> [Your goal]
Copy every line of the data that contains the string "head".

> [Dataset section]

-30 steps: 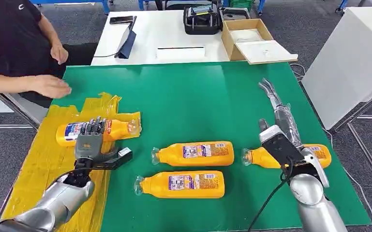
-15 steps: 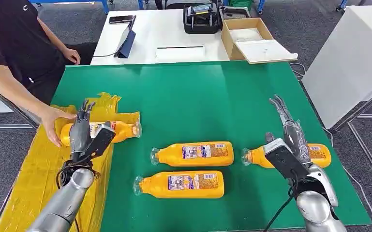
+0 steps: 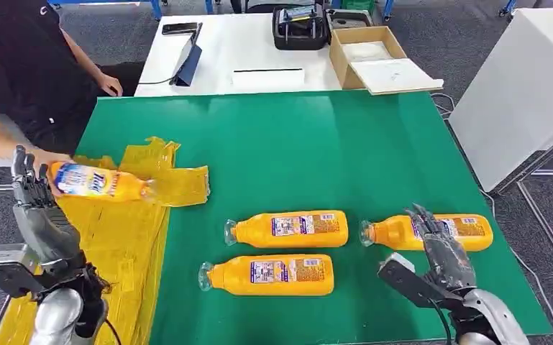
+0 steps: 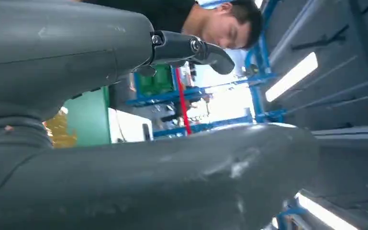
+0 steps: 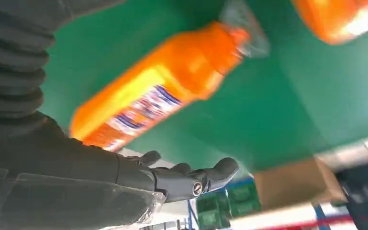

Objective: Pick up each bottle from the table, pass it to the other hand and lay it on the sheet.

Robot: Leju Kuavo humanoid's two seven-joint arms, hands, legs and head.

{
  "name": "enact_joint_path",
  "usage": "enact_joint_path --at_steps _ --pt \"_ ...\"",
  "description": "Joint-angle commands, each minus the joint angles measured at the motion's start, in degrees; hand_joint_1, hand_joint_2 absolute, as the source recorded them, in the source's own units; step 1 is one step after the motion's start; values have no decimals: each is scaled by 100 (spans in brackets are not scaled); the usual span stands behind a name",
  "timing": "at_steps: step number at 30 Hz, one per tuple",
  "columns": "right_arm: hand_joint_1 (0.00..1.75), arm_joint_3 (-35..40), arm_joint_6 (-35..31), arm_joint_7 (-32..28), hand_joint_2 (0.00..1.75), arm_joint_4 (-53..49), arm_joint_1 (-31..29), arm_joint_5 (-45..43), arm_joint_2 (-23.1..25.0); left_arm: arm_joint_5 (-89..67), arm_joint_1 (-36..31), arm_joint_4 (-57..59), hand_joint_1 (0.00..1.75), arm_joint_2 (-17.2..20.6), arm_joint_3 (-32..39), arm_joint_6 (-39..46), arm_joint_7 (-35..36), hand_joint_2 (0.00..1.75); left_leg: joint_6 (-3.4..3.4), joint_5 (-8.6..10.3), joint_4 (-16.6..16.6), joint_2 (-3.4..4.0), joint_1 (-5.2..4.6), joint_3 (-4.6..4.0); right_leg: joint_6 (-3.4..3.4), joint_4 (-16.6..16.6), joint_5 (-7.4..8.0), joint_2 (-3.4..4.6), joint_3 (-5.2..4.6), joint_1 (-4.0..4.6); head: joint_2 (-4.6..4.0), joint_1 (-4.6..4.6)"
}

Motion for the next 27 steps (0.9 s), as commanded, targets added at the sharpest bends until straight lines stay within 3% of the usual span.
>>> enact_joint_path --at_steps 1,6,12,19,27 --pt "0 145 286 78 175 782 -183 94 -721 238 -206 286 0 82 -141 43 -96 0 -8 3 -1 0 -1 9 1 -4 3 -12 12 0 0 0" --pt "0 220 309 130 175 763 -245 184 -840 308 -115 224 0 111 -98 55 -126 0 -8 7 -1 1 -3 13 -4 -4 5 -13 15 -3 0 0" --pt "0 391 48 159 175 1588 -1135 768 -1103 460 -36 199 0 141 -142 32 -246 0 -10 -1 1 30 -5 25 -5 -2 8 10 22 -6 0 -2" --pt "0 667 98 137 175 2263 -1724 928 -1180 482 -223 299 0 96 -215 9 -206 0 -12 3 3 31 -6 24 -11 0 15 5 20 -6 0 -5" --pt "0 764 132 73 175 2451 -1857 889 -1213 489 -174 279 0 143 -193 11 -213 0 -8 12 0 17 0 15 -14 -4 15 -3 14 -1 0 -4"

> [Solution to the exercise]
Robot: Leju Kuavo humanoid's two seven-joint arms, hands, legs and head.
  "columns": "right_arm: hand_joint_1 (0.00..1.75), arm_joint_3 (-35..40), arm_joint_6 (-35..31), arm_joint_7 (-32..28), hand_joint_2 (0.00..1.75), arm_joint_4 (-53..49), arm_joint_1 (-31..29), arm_joint_5 (-45..43), arm_joint_2 (-23.1..25.0); left_arm: arm_joint_5 (-89..67), arm_joint_1 (-36..31), arm_joint_4 (-57..59), hand_joint_1 (0.00..1.75), arm_joint_2 (-17.2..20.6), arm_joint_3 (-32..39), arm_joint_6 (-39..46), arm_joint_7 (-35..36), hand_joint_2 (0.00..1.75); left_leg: joint_6 (-3.4..3.4), joint_5 (-8.6..10.3), joint_4 (-16.6..16.6), joint_2 (-3.4..4.0), joint_1 (-5.2..4.6), joint_3 (-4.6..4.0); right_leg: joint_6 (-3.4..3.4), joint_4 (-16.6..16.6), joint_5 (-7.4..8.0), joint_2 (-3.4..4.6), joint_3 (-5.2..4.6), joint_1 (-4.0..4.6); head: joint_2 (-4.6..4.0), joint_1 (-4.6..4.6)"

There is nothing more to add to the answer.